Contributing factors and outcomes of burn-associated cholestasis

J Hepatol. 2019 Sep;71(3):563-572. doi: 10.1016/j.jhep.2019.05.009. Epub 2019 May 30.

Abstract

Background & aims: Cholestasis often occurs after burn injuries. However, the prevalence of cholestasis and its effect on outcomes in patients with severe burn injuries are unknown. The aim of this study was to describe the course and the burden of cholestasis in a cohort of severely burned adult patients.

Methods: We investigated the relationship between burn-associated cholestasis (BAC) and clinical outcomes in a retrospective cohort of patients admitted to our unit for severe burn injuries between 2012 and 2015. BAC was defined as an increased level of serum alkaline phosphatase (ALP) ≥1.5x the upper limit of normal (ULN) with an increased level of gamma-glutamyltransferase (GGT) ≥3x ULN, or as an increased level of total bilirubin ≥2x ULN.

Results: A total of 214 patients were included: 111 (52%) patients developed BAC after a median (IQR) stay of 9 (5-16) days.
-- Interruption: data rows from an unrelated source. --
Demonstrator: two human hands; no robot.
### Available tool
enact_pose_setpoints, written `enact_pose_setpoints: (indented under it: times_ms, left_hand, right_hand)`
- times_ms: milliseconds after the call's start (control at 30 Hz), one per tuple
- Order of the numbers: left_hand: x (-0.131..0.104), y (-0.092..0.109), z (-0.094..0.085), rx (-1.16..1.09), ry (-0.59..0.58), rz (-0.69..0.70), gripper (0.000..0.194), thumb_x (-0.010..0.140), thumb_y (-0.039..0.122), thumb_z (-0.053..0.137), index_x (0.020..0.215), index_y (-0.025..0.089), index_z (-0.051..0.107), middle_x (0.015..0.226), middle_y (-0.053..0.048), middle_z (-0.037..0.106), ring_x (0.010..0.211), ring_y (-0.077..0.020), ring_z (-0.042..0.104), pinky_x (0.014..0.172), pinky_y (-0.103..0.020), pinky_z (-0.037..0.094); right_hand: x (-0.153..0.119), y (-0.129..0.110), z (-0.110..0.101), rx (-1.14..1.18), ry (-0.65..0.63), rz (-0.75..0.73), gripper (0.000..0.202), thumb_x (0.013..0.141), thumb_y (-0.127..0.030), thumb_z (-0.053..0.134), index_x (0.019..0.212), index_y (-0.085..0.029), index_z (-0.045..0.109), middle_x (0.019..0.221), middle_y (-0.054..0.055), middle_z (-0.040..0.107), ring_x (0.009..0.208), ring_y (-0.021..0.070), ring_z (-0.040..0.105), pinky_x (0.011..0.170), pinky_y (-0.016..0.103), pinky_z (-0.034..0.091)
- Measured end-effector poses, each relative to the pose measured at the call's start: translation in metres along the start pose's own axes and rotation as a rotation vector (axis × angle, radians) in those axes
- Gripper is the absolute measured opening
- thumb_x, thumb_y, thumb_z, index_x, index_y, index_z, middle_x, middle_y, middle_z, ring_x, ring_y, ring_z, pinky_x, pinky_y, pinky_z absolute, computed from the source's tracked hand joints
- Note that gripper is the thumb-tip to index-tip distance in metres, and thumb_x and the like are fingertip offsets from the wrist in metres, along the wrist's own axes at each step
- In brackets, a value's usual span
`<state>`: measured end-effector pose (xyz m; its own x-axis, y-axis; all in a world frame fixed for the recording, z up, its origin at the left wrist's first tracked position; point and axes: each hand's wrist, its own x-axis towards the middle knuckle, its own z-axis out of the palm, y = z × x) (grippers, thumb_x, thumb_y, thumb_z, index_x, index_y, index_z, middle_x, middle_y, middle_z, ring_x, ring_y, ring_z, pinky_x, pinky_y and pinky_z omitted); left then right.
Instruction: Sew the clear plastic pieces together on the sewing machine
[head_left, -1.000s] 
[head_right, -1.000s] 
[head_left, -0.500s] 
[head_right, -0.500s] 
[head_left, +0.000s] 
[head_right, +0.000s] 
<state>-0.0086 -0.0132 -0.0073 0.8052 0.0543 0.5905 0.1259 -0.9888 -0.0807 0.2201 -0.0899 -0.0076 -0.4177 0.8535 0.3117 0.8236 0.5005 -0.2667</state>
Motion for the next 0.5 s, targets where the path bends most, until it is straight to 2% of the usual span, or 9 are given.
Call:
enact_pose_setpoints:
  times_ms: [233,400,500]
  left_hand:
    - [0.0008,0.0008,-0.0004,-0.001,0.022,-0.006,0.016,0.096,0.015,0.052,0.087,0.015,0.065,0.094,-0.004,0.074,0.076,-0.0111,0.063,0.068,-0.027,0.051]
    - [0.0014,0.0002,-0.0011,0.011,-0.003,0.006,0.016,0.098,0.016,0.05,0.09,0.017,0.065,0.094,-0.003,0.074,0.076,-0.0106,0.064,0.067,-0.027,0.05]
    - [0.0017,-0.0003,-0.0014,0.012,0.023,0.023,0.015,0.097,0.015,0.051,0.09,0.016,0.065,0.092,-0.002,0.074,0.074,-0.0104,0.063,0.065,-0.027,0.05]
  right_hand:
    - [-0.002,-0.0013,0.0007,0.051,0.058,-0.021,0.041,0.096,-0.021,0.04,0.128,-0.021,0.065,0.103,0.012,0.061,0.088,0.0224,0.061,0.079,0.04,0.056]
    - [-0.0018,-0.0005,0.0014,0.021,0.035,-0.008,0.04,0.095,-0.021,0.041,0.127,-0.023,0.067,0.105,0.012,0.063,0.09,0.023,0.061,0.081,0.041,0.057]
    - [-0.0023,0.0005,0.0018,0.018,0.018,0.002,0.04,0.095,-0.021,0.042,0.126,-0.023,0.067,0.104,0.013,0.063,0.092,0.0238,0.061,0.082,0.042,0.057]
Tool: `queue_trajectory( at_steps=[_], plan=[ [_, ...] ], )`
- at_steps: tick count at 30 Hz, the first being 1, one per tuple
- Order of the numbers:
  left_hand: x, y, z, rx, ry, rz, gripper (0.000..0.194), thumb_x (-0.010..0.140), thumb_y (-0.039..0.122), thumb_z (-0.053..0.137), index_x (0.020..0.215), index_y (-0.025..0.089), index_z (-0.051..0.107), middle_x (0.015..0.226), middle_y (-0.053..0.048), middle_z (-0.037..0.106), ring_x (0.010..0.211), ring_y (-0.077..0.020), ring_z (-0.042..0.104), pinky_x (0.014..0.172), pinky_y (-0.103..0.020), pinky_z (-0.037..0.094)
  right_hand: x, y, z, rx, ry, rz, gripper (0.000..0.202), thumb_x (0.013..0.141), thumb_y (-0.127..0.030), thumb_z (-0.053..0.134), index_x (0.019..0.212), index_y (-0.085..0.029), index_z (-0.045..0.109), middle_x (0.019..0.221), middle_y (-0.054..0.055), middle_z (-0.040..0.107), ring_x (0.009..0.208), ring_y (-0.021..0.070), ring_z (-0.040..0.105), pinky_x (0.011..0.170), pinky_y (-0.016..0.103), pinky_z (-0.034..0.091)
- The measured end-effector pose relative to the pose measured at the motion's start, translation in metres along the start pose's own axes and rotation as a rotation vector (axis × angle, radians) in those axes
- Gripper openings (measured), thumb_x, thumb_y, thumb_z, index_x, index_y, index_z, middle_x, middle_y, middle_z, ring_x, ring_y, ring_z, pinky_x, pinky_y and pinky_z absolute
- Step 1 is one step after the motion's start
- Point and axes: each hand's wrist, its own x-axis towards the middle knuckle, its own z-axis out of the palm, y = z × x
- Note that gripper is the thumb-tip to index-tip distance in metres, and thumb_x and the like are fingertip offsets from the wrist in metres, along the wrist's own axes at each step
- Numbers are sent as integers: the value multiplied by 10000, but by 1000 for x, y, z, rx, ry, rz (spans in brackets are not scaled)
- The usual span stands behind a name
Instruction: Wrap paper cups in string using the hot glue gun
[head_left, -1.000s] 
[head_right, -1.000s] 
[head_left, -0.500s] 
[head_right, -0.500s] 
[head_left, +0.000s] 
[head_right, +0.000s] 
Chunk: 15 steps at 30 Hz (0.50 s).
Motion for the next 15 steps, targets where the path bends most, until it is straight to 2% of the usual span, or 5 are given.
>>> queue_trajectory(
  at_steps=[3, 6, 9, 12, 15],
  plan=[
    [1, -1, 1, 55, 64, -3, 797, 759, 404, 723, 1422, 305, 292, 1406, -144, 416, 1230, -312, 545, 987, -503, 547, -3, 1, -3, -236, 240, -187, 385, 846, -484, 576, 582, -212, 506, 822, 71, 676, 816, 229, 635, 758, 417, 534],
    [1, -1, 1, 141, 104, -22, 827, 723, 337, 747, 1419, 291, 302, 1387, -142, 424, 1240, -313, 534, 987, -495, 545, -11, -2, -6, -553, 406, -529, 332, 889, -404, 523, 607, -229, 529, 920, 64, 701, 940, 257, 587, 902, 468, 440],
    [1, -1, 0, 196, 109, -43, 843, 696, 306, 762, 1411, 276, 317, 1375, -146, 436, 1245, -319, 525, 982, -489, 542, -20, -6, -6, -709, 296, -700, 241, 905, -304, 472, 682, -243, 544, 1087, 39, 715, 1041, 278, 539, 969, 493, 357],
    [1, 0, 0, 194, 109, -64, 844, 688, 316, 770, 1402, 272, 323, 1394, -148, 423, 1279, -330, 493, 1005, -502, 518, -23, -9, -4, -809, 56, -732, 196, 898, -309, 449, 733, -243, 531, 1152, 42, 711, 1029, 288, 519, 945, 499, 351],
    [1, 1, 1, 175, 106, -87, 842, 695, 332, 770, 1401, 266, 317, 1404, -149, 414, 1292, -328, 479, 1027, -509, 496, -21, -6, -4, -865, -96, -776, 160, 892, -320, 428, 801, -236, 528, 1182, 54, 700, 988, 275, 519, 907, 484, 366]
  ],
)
At 90 days, the mortality rate was 20%, including 34 and 9 patients with and without BAC (p <0.001), respectively, which corresponded to a 2.5-fold higher (95% CI 1.2-5.2, p = 0.012) risk of 90-day mortality for patients with BAC. After being adjusted for severity of illness, patients with BAC, hyperbilirubinemia and without elevated ALP and GGT levels had a hazard ratio of 4.51 (95% CI 1.87-10.87) for 90-day mortality. BAC was associated with the severity of the burn injury, shock and bacteraemia. BAC was present in 38 (51%) patients at discharge, and 7 (18%) patients had secondary sclerosing cholangitis. These patients maintained elevated levels of ALP and GGT that were 5.8x (1.7-15) the ULN and 11x the ULN (4.5-22), respectively, 20 months (3.5-35) after discharge.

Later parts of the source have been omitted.